Exercise details:
Draw out every line with the word "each" from the listing below.

________

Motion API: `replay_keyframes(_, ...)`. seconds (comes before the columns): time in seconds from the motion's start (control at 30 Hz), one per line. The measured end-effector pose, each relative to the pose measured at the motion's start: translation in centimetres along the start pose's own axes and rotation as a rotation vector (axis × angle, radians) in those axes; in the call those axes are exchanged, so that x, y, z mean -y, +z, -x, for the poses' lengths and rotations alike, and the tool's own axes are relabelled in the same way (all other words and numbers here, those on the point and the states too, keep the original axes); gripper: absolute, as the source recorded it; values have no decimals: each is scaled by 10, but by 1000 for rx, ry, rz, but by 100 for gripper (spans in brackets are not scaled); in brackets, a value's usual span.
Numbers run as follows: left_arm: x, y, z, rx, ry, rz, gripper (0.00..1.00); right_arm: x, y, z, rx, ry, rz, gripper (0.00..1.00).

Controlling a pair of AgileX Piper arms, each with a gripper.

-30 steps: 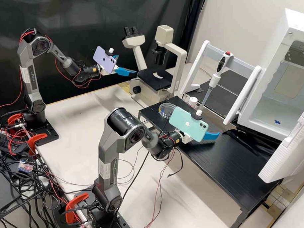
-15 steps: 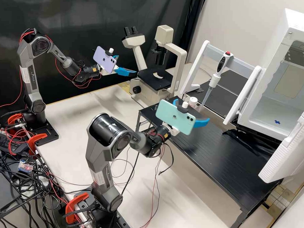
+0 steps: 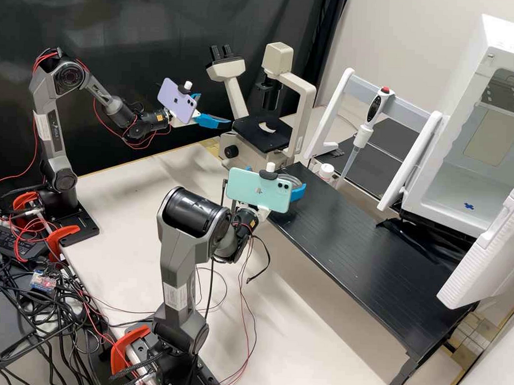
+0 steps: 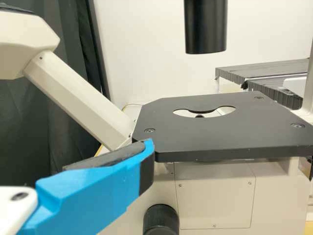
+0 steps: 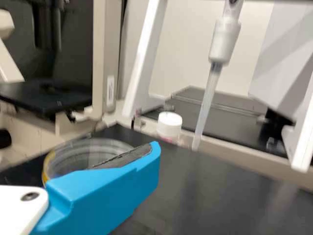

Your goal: Move the petri dish to the incubator

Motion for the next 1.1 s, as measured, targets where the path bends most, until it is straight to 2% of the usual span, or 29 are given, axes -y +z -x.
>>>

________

Reply:
Motion API: `replay_keyframes(_, ...)`. seconds (comes before the columns): time in seconds from the motion's start (control at 30 Hz), one per line. The measured end-effector pose, each relative to the pose measured at the motion's start: translation in centimetres along the start pose's own axes and rotation as a rotation vector (axis × angle, radians) in those axes; in the call those axes are exchanged, so that x, y, z mean -y, +z, -x, for the poses' lengths and rotations alike, and the tool's own axes are relabelled in the same way (all other words and numbers here, those on the point and the states too, keep the original axes); gripper: absolute, as the source recorded it; values have no decimals: each is scaled by 10, but by 1000 for rx, ry, rz, but by 100 for gripper (spans in brackets are not scaled); in brackets, a value's usual span.
Controlling a pair of AgileX Piper arms, each with a gripper.

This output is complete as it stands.